Common Convenient Biases:

    • Engaged customers
    • Latest user cohort
    • Specific geographic region

2. Self-Selection:
This happens when individuals who voluntarily participate in analysis possess traits that differ from the entire population.

Example:
Distributing a product satisfaction survey could attract highly opinionated or time-wasting respondents, skewing results.

Common Biased Self-Selectors:

    • Extremely negative individuals
    • Overly positive individuals
    • Early adopters
    • Power users

Selection Bias in Business Context

Suppose you’re launching a premium feature in your BI Tool. If you invite only the most active users to try it, their motivations might cloud the analysis:

  • They might test all new features, irrespective of value.
  • They might seek contact with your company.
  • They might aim to suggest new features.

Although well-intentioned, their feedback might mislead you.

Remedies:

  • Actively engage a representative sample for testing.
  • Employ qualifying questions to select a balanced sample.
  • If many early adopters respond, consider weighing their feedback against typical customers.

Grasping Survivorship Bias

These biased interpretations of events and data are prevalent within the business landscape. Imagine you’re overseeing a two-week trial phase for a recently launched dashboard/data product.

At the midpoint of the trial, you observe only a few remaining active users. Let’s suppose that these users primarily consist of data analysts, and they are progressively generating more intricate analyses using your BI tool.

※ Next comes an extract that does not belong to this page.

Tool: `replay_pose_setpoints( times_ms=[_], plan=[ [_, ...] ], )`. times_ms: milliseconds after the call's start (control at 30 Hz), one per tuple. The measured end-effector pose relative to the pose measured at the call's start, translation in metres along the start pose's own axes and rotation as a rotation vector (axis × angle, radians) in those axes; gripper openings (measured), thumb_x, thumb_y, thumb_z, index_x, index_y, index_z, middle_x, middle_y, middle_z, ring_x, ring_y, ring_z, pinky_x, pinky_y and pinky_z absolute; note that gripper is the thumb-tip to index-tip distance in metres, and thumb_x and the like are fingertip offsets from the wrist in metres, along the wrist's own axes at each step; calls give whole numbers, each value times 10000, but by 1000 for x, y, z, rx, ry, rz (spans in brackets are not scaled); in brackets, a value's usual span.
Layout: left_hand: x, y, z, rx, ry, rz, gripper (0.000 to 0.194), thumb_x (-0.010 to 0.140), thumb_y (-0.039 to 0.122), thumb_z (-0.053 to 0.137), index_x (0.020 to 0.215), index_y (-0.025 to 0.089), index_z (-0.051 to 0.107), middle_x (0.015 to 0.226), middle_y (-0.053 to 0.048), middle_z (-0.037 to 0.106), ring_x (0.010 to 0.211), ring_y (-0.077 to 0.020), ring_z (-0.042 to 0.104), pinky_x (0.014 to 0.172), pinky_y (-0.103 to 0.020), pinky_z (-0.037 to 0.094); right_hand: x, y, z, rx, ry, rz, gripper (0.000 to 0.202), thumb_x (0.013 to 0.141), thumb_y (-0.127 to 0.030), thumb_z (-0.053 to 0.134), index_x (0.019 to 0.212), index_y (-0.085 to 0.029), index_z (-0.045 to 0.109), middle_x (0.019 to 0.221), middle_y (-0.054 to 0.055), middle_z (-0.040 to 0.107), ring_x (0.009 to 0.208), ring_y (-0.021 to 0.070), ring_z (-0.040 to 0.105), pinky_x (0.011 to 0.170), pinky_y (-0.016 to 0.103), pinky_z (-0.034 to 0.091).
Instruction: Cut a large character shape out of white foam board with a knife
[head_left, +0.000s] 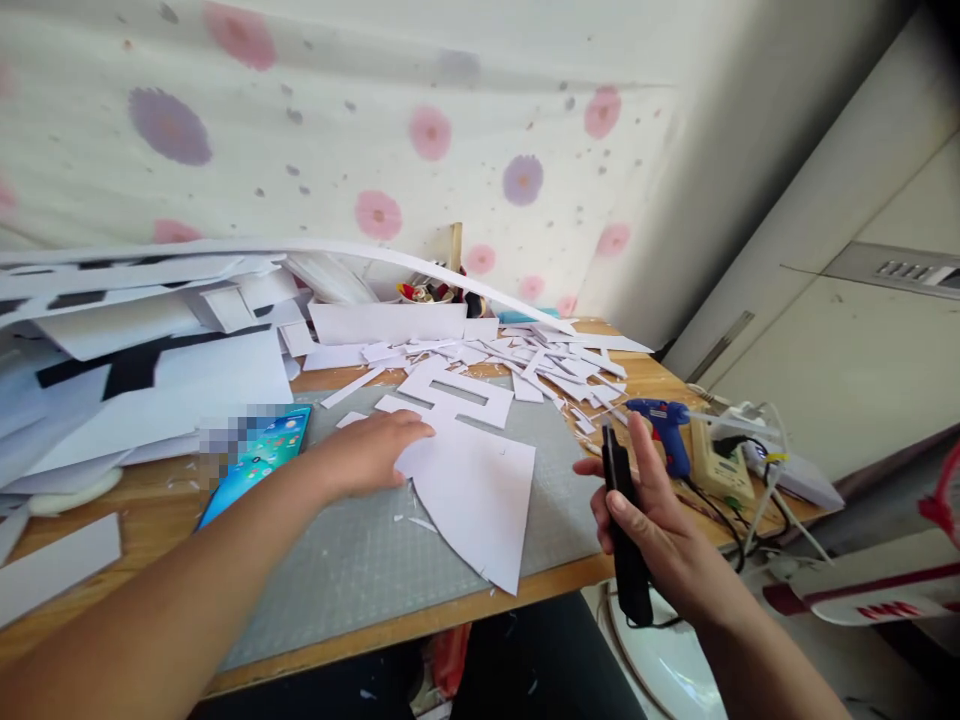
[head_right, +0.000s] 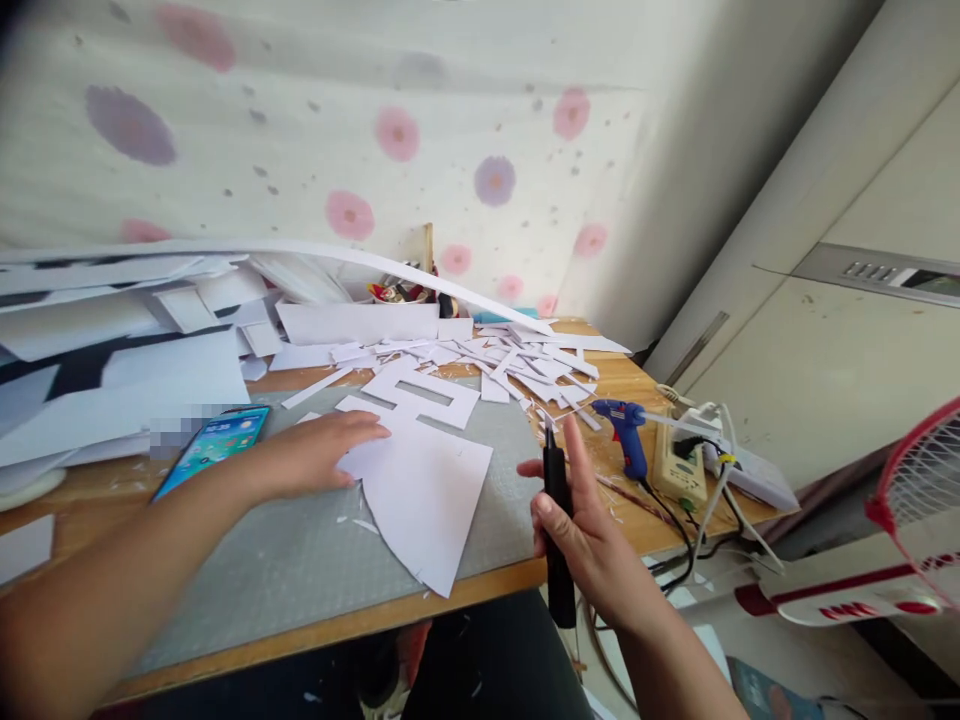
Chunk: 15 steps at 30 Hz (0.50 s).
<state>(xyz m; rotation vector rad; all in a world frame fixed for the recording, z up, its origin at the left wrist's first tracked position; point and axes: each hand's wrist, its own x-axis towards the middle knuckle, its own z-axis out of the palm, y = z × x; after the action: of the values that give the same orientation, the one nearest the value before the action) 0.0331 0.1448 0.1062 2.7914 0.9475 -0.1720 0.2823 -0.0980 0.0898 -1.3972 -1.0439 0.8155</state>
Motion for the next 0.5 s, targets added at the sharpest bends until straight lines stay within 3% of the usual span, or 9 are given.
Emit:
replay_pose_setpoints(
  times_ms=[100,167,267,367,500],
  plan=[
    [1,-3,3,-27,-5,23,655,716,145,624,1351,298,572,1502,-30,494,1361,-252,469,1125,-398,380,10,-1,-1,122,-11,-6,579,919,-396,621,1460,-356,418,1281,98,609,740,139,606,623,295,540],
    [-2,-6,5,-45,-14,37,640,741,158,605,1369,269,559,1524,-54,466,1379,-252,446,1136,-403,366,17,-2,5,242,-14,-28,439,905,-417,633,1329,-325,566,1182,93,689,764,181,672,663,337,562],
    [-5,-11,8,-58,-14,80,580,782,234,623,1359,257,573,1538,-79,441,1389,-270,429,1147,-431,350,31,-6,22,436,-65,-33,461,899,-615,546,1244,-318,620,972,85,764,726,227,727,669,368,579],
    [-6,-14,14,-56,19,129,499,820,323,654,1316,294,610,1538,-81,439,1395,-297,415,1143,-477,349,50,-7,45,530,-121,2,647,849,-779,447,1127,-245,685,733,88,761,554,210,709,516,294,557],
    [-4,-15,22,-65,59,215,408,854,253,651,1259,293,651,1545,-81,429,1403,-302,406,1136,-483,369,71,3,72,640,59,27,590,867,-743,481,996,-215,710,543,18,703,387,137,625,403,203,490]
  ],
)
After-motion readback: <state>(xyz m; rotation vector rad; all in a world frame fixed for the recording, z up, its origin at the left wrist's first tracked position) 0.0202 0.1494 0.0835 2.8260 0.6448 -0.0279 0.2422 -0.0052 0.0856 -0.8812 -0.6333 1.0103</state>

Possible Conclusions and Their Caveats

1. My dashboard/data product resonates with data analysts (inferring a norm):

Without investigating the users who ceased engagement with your dashboard, you lack insight into whether the initial trial group included data analysts. If a majority of those who started the trial were indeed data analysts but a larger portion discontinued usage, your initial conclusion would be contradicted. It’s imperative to delve into the non-surviving trial participants before drawing conclusive statements. Engaged data analyst users do not necessarily imply that your product resonates with all data analysts.

To reach a more informed conclusion:

Analyze the entire trial participant pool to unveil distinct patterns between engaged and non-engaged cohorts. Understanding the characteristics of both groups before deducing a norm is crucial.

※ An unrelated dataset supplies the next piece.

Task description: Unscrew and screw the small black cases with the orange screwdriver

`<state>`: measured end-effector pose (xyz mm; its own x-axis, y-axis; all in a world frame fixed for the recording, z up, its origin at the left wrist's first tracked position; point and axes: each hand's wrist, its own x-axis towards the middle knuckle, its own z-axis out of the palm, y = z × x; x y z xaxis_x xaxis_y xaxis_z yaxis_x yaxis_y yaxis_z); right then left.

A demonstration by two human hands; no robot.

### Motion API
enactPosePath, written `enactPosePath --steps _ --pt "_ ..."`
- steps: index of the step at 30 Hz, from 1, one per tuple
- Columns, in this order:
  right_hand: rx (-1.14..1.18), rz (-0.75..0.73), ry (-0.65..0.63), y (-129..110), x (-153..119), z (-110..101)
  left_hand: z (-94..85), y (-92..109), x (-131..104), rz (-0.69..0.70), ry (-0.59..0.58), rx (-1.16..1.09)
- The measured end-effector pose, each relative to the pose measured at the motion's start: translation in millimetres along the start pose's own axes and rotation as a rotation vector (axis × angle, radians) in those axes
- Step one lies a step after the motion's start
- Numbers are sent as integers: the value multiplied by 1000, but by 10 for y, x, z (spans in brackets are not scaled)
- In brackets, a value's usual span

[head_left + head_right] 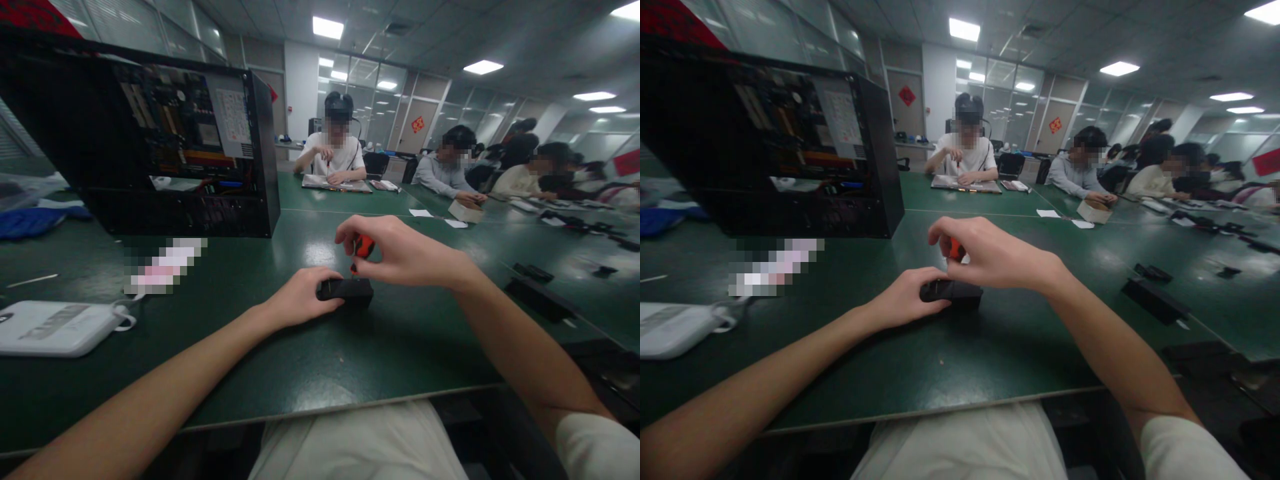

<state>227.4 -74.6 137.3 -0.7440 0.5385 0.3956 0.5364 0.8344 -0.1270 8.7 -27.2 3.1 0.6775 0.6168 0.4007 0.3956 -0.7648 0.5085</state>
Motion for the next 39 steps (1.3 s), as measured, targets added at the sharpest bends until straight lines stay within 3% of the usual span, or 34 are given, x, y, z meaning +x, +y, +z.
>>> enactPosePath --steps 10,14,18,23,26,30,39 --pt "23 120 -61 82 -92 -115 -2 4 1 -10 -8 -15" --pt "19 166 -201 128 -220 -204 -82 26 -2 -30 -35 1" --pt "87 275 -329 300 -523 -238 -176 64 -4 -67 -108 45" --pt "105 413 -144 724 -1004 -128 -90 174 116 -13 -130 67" --pt "141 476 -128 889 -1146 -42 36 208 217 16 -150 69" --pt "202 443 -181 905 -1137 28 134 189 247 20 -117 33" --pt "243 413 -195 950 -1156 46 129 192 196 16 -99 -18"
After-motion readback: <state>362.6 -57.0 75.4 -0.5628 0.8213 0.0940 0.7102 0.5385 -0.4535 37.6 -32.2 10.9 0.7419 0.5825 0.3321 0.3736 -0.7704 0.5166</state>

2. My dashboard empowers deep analysis (inferring causality):

Currently, you lack a point of comparison for your users’ capabilities. While they may be utilizing your dashboard to perform advanced tasks, their proficiency might transcend your product’s design. Their success could be due to their analytical skills rather than your dashboard’s influence.

To reach a more informed conclusion:

Pre-assess users’ skill levels to gauge the true value added by your product’s features. Compare their performance using other tools for similar tasks. If your product demonstrates clear benefits, you can leverage these results as a testament to its effectiveness.

Key Takeaways

  1. Analyze the entire trial cohort, encompassing both engaged and non-engaged users.
  2. Gauge your product’s impact by comparing user behavior with competitor tools.
  3. Evaluate users’ skill levels before attributing success solely to your product.

By adopting these approaches, you can mitigate survivorship bias and arrive at more accurate and nuanced conclusions about your product’s performance.